As shown in Table 1, ZA-2 proved to a 11 nM inhibitor to HIV-1 IIIB, which was more potent than NVP (EC₅₀ = 190 nM) and comparable to EFV (EC₅₀ = 3.8 nM) and ETR (EC₅₀ = 3.3 nM). As for K103N and F227L + V106A, ZA-2 turned out to be potent inhibitor with EC₅₀ values of 20 and 64 nM, being much superior to that of NVP and EFV. Against L100I and E138K, ZA-2 exhibited EC₅₀ values of 81 and 38 nM, which was more potent than that of NVP and comparable to that of EFV. In the case of Y181C and Y188L, ZA-2 was demonstrated to have a decreased activity, yielding EC₅₀ values of 159 and 246 nM, respectively. While ZA-2 showed reduced potency against the selected NNRTIs-resistant strains, it exhibited much lower cytotoxicity (CC₅₀ = 125 µM) and higher safety profiles.

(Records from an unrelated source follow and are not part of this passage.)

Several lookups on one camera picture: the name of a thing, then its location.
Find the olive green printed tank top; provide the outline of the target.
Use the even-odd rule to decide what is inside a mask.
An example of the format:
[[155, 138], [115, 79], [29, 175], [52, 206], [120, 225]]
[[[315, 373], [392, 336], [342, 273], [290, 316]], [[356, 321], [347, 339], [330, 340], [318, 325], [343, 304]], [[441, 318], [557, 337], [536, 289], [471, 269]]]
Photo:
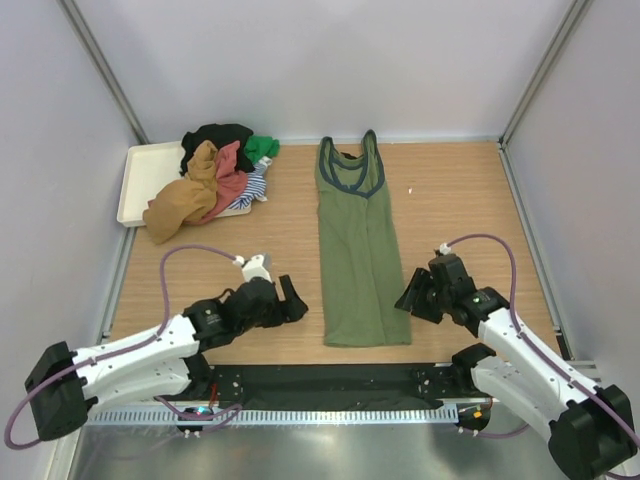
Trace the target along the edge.
[[325, 345], [410, 344], [409, 316], [395, 306], [404, 276], [376, 133], [363, 135], [357, 156], [323, 138], [315, 184]]

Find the tan brown tank top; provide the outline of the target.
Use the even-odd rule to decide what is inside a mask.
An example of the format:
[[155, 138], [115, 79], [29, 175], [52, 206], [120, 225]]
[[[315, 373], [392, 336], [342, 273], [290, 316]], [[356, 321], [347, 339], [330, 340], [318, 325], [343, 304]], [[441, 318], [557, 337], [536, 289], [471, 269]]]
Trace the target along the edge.
[[217, 203], [215, 163], [218, 149], [206, 140], [187, 162], [187, 172], [167, 184], [143, 212], [147, 232], [155, 244], [173, 237], [185, 223], [199, 221]]

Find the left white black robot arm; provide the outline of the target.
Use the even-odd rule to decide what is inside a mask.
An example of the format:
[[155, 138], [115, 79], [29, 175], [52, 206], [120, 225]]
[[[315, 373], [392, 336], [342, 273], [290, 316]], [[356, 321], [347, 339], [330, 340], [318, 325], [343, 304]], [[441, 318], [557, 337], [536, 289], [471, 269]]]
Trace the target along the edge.
[[137, 400], [182, 394], [202, 399], [212, 387], [204, 352], [254, 327], [296, 322], [307, 311], [289, 276], [277, 283], [255, 277], [195, 302], [164, 327], [78, 350], [55, 343], [25, 381], [38, 438], [57, 440], [90, 415]]

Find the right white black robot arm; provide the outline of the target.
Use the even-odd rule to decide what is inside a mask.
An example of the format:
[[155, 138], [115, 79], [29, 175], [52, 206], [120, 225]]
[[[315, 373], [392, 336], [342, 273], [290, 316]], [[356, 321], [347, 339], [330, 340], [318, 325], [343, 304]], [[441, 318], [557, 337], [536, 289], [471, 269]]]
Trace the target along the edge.
[[627, 395], [569, 365], [498, 291], [477, 287], [457, 255], [416, 269], [395, 306], [432, 323], [449, 315], [477, 338], [453, 356], [452, 387], [503, 403], [546, 442], [567, 478], [595, 479], [638, 453]]

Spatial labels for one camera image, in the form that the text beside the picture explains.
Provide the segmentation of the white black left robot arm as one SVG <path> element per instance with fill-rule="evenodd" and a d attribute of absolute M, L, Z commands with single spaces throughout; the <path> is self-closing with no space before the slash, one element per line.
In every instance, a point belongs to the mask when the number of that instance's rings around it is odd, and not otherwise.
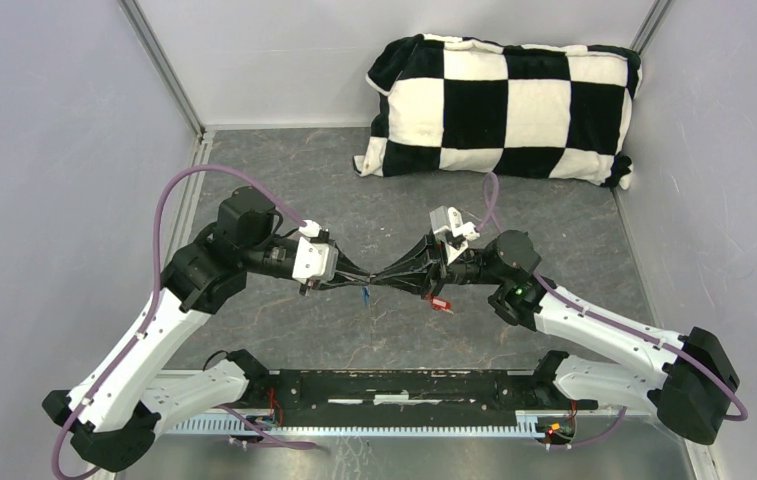
<path fill-rule="evenodd" d="M 231 297 L 249 274 L 296 281 L 302 291 L 363 285 L 368 273 L 349 260 L 326 229 L 308 222 L 297 239 L 279 234 L 282 208 L 258 189 L 239 188 L 216 220 L 161 269 L 139 318 L 102 363 L 42 406 L 87 463 L 110 472 L 138 461 L 173 426 L 208 409 L 260 405 L 268 372 L 244 350 L 169 387 L 153 380 L 177 349 Z"/>

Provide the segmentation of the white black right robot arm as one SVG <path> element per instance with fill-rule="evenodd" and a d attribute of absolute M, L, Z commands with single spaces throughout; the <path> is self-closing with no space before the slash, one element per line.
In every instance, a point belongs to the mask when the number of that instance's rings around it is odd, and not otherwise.
<path fill-rule="evenodd" d="M 493 285 L 488 303 L 505 323 L 603 356 L 593 362 L 569 353 L 548 354 L 544 361 L 550 370 L 531 382 L 539 405 L 556 408 L 570 399 L 635 409 L 702 445 L 714 443 L 724 422 L 748 419 L 736 394 L 739 377 L 711 332 L 652 327 L 579 298 L 536 273 L 541 257 L 524 232 L 504 231 L 486 247 L 459 254 L 452 246 L 427 234 L 369 281 L 428 300 L 446 285 Z"/>

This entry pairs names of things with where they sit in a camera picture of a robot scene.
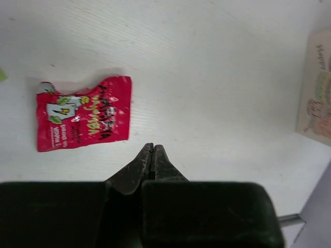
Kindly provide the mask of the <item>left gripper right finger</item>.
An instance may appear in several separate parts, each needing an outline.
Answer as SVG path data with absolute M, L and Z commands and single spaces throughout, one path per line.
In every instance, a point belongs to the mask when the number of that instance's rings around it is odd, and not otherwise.
M 188 181 L 162 145 L 141 187 L 144 247 L 284 247 L 273 203 L 253 182 Z

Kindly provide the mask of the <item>pink snack packet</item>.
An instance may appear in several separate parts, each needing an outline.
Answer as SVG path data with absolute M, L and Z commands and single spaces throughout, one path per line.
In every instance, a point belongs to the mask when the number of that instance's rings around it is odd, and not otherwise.
M 132 80 L 111 76 L 93 88 L 63 94 L 42 82 L 36 94 L 37 150 L 74 149 L 129 138 Z

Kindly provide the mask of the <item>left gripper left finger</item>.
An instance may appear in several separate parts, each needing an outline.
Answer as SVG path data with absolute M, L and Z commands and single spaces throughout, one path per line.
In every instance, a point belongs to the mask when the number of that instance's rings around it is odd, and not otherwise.
M 1 183 L 1 247 L 141 247 L 141 183 L 154 150 L 104 181 Z

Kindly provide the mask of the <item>green triangular snack packet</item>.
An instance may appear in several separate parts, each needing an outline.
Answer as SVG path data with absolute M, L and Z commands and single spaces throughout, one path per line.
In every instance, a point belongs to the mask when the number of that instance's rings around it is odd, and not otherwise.
M 8 79 L 8 77 L 5 74 L 5 72 L 2 69 L 0 69 L 0 82 L 3 82 L 5 80 L 7 80 L 7 79 Z

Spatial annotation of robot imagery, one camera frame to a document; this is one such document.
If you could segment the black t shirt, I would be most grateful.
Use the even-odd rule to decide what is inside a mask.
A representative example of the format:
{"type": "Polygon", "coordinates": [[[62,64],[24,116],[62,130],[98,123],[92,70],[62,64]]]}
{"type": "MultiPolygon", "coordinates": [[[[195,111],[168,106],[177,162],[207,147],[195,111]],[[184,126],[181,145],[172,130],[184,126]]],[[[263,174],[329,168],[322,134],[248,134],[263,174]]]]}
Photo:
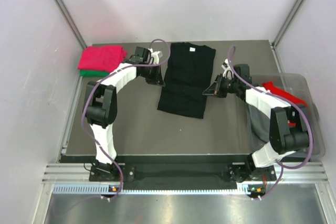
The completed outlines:
{"type": "Polygon", "coordinates": [[[189,42],[171,44],[160,99],[159,111],[203,119],[207,96],[203,95],[211,84],[216,50],[206,45],[189,42]]]}

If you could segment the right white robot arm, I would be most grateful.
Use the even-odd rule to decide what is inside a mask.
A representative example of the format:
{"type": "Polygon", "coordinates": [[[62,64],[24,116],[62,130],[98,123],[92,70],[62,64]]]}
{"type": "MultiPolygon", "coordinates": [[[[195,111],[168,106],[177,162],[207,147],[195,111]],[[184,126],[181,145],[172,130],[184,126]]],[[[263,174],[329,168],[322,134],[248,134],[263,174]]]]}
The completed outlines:
{"type": "Polygon", "coordinates": [[[236,169],[242,172],[239,181],[247,177],[258,179],[264,174],[264,168],[297,151],[307,148],[312,152],[313,134],[304,103],[295,102],[294,96],[282,90],[253,85],[247,64],[233,66],[226,60],[222,69],[223,73],[217,75],[204,95],[225,98],[234,94],[269,120],[268,141],[247,156],[242,168],[236,169]]]}

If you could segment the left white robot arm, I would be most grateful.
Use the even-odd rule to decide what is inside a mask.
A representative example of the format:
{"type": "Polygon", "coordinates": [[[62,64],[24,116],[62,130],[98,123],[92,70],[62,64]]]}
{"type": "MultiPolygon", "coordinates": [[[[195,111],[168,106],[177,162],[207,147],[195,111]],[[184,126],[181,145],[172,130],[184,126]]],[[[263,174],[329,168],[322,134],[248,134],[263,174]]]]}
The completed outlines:
{"type": "Polygon", "coordinates": [[[110,181],[120,178],[121,167],[116,161],[113,143],[113,123],[117,118],[117,95],[129,82],[143,77],[146,83],[165,86],[161,73],[161,51],[136,47],[135,53],[121,62],[106,77],[86,86],[82,120],[92,130],[88,135],[96,146],[96,157],[91,168],[91,181],[110,181]]]}

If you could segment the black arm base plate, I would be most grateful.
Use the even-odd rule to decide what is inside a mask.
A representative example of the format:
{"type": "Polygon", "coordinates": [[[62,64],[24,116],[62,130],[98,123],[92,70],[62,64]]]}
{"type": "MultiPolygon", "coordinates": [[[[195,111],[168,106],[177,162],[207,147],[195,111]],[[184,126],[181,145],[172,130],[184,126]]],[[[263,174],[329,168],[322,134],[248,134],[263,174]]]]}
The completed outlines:
{"type": "Polygon", "coordinates": [[[273,166],[252,173],[243,163],[127,163],[123,189],[233,189],[242,182],[274,182],[273,166]]]}

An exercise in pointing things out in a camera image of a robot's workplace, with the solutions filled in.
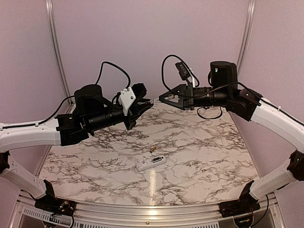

2.3. Inhibition of HIV-1 RT

In order to validate the binding target, ZA-2 was evaluated for its inhibitory ability to WT HIV-1 RT enzyme. As depicted in

Table 2. Inhibitory activity to WT HIV-1 RT of ZA-2.

Compd	ZA-2	NVP	EFV	ETR
IC50 (μM) a	0.057 ± 0.006	0.150 ± 0.060	0.004 ± 0.001	0.010 ± 0.000

^a IC₅₀: inhibitory concentration of test compound required to inhibit biotin deoxyuridine triphosphate (biotindUTP) incorporation into WT HIV-1 RT by 50%.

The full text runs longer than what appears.